U-Boot must be running in secure mode in order to boot a kernel in secure mode. If U-Boot has been placed in secure mode with such an option, there is obviously nothing in the secure world to protect. As the user is in charge of booting the kernel, there is nothing in the normal world to protect.
There is no security breach here.
OK, it's good to know that this change does not increase the attack surface.
Or are you saying that it is really impossible to distinguish your use case of having the appended DT without resorting to the use of the environment config options?
Think of it. How do you find out about what the kernel wants? This is just a blob...
The FDT blob has a header with an easily recognisable signature. So we can see the difference between the FDT and FEX blobs if the blob is provided to u-boot. And if no blob is provided at all, then we are sure that it can't be booted by the sunxi-3.4 kernel.

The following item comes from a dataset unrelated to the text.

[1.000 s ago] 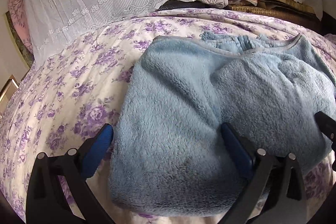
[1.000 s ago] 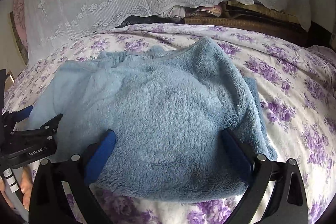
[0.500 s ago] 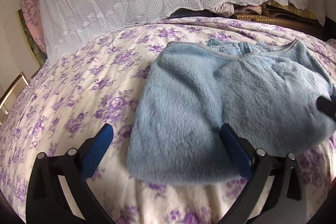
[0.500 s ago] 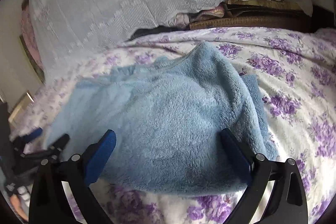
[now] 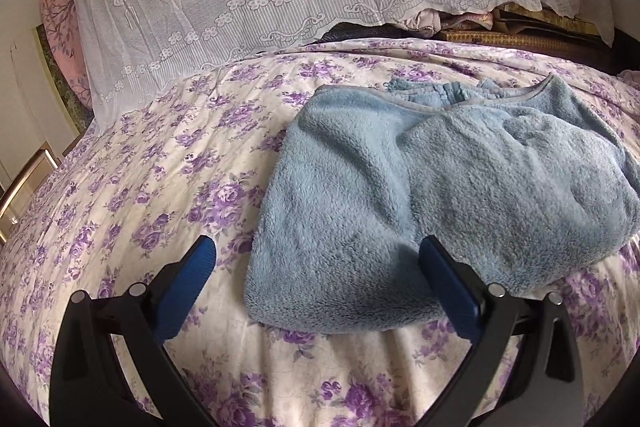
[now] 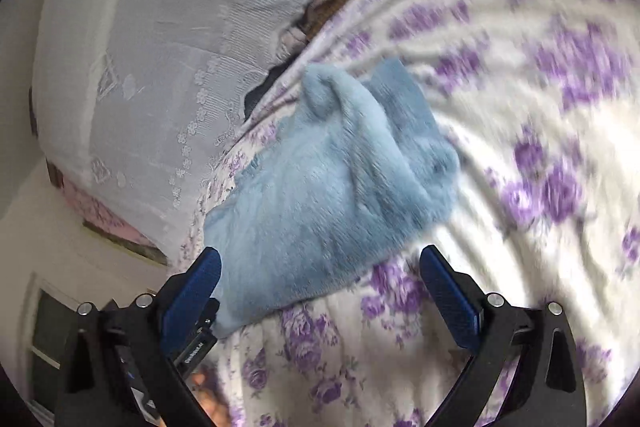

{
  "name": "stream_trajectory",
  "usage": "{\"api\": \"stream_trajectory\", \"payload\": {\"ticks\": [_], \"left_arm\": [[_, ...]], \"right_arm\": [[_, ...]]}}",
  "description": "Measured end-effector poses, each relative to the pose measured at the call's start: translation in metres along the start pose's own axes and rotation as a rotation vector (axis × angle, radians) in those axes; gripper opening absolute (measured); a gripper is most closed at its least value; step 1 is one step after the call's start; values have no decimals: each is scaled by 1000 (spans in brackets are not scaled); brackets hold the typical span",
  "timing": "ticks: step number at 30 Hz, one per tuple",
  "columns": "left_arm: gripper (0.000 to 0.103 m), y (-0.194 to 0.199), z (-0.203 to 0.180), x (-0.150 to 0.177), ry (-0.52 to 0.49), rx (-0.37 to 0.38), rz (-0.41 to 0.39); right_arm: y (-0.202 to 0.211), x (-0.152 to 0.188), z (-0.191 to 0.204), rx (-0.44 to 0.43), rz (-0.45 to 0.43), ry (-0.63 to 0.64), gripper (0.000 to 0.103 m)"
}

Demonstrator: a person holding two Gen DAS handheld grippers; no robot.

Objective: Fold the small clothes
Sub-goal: 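Grasp the jacket edge with the right gripper and fold it over the bundle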

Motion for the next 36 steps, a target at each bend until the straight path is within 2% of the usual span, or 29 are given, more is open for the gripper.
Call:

FEX vs DT is specific to sunxi, whereas an explcit boot mode option is more generally useful. It is possible to have a kernel which can boot in either mode, where the security state the kernel runs in is a user choice, regardless of the presence or absence of a DTB.
Indeed. The patch from Hans primarily targets sunxi hardware, but clearly has a broader scope than just this.
Trying to guess how an OS will react and working around that is only going to cause problems when that OS changes over time.
True, but in some cases we are the ones who can control and/or predict the evolution of both the OS and the u-boot development. I believe that's exactly the case with the community maintained legacy sunxi-3.4 kernel.
I can see only one theoretically problematic scenario, where u-boot is provided with the non-FDT and non-FEX blob, but loads a kernel, which has FDT statically compiled in. How does this actually play with PSCI?
It would be completely orthogonal, just as the presence or absence of a DTB is orthogonal to the presence or absence of PSCI
And what about the new device drivers model, which is going to depend on FDT information itself? Are we really happy allowing to use different FDT blobs for the u-boot and the kernel in the same system?
There are already differences between what U-Boot needs to know and the kernel needs to know, e.g. secure peripherals if the kernel is booted in a non-secure mode. So in general you might need separate DTBs; the physical address spaces are different.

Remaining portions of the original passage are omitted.